Even assuming a reader had some knowledge of the Pokemon franchise, some confusion may be expected looking at the following column names:
The “against_x” columns spark confusion even when looking at the full table. It’s hard to tell what the values for the columns are denoting. Even if you’re knowledgeable about type strengths/weaknesses, it’s difficult to know if these values are conveying ‘strong against’ or ‘weak against’, and how you would read them. The author more than likely encoded these columns in this way to mimic the type matchups on the official Pokemon website: Pokemon Type Matchups | Pokemon.net. The difference on the official site is that there are colors for the different values and an additional key that explains these differences.
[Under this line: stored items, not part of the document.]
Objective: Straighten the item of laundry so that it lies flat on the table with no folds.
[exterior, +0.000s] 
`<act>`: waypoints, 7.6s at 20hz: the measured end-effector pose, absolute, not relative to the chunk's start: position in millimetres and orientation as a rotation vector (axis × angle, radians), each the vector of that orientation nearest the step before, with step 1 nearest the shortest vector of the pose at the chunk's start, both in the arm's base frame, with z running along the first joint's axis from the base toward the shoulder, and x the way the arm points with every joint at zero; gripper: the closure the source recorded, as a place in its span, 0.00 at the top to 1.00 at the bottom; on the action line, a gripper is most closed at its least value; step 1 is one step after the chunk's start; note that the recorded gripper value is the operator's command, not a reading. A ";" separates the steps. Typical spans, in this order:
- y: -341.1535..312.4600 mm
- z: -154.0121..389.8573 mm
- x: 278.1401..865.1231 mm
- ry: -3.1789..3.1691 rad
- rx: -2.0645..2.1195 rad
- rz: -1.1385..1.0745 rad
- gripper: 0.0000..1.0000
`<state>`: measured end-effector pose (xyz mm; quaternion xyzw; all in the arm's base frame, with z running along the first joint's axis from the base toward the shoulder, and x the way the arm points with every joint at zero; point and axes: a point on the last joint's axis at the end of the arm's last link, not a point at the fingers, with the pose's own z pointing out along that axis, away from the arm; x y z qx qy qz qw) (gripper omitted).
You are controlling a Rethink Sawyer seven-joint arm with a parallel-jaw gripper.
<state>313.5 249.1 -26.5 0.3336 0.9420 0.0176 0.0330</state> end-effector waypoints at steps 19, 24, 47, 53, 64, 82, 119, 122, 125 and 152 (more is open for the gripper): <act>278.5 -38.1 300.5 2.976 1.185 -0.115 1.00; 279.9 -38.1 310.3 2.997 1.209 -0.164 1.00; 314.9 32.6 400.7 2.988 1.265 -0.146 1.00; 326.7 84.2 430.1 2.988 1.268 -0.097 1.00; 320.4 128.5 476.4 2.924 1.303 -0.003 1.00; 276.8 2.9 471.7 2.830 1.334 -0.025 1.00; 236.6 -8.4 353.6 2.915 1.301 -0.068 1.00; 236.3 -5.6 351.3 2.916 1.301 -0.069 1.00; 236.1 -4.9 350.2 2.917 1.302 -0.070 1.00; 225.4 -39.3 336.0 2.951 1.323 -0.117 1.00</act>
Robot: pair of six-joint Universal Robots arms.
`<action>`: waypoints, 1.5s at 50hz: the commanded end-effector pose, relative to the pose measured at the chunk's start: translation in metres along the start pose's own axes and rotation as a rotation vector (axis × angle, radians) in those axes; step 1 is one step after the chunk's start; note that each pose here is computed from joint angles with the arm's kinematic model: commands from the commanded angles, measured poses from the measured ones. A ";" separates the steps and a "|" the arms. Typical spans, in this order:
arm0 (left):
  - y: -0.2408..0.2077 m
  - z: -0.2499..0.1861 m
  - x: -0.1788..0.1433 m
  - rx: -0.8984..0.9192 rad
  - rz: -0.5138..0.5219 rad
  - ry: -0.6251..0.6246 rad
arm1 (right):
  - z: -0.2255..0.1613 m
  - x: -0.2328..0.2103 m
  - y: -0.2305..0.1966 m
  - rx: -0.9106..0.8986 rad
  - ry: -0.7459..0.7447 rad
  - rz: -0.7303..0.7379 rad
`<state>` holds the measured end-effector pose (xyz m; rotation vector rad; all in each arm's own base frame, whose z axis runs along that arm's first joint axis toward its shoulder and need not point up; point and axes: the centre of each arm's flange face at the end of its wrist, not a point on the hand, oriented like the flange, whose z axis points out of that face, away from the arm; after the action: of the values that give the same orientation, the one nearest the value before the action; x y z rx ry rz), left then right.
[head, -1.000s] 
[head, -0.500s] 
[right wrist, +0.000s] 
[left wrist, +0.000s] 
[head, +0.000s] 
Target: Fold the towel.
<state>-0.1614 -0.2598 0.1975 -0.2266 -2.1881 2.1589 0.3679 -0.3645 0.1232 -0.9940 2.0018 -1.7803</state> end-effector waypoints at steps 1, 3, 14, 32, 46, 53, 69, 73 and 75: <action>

“Percentage_male” may be confusing if you expect a “percentage_female”. It can be assumed that the creator of the data set expects the reader to take the difference in total gender from the percent male to determine the female percentage. However, this column altogether may have questionable significance if the reader was unaware that some Pokemon have physical variations depending on gender.
An element of the data set that remains confusing even after investigating the documentation is the ‘experience_growth’ column. With a bit of background knowledge, Pokemon are capable of gaining levels up to level 100 that will affect their stats. Experience points (EXP) are what are used to gauge how much a Pokemon’s level. However, the documentation states that the experience_growth column is “The experience growth of the Pokemon”. It is unclear if these values are tracking the EXP to increase by one level or multiple.
##
## Attaching package: 'dplyr'
## The following objects are masked from 'package:stats':
##
## filter, lag
## The following objects are masked from 'package:base':
##
## intersect, setdiff, setequal, union
Here in our boxplot, we can identify outliers by generation of experience growth. It is difficult here to identify especially what is causing outliers below our quantiles.
Furthermore, if we’re concerned about growth, we can see if there relationship between the steps it takes to hatch an egg and experience growth. Our prediction here is that Pokemon that require more steps to hatch will also require more experience to grow.
Here we can see that there’s no strong linear correlation visible in our plot, disproving our hypothesis that Pokemon requiring more experience also require more steps. In other words, you can’t say that Pokemon that are hard to hatch are hard to level up!
Two such categorical columns in our data set are ‘type1’ and ‘type2’. The values in these columns are describing a Pokemon’s type affiliation. These types are limited and are not inherently ranked. What readers may notice is that while there are no missing type1 values, there are over 300 missing type2 values. While this may appear to be an oversight at first glance, the context of the documentation and understanding of the game provides the explanation that every Pokemon must have at least one type.
Lastly, looking at one of our continuous columns, ‘weight_kg’ we can attempt to identify an outlier.
To begin with, there are a few missing values across generations, but especially in generations 1, 6 and 7. However, even if we were to visualize this, we would have a few factors that would cause variation. For example, depending on the number of legendaries in a single generation, this would skew our average weight quite a bit (as, on average, legendary pokemon tend to be heavier and generally larger than non-legendaries). What we can say is that different generations will have different outliers when forming our groups. For example, in generation 3 where the average weight is about 67 kg, an outlier (smallest outlier) is above 180kg.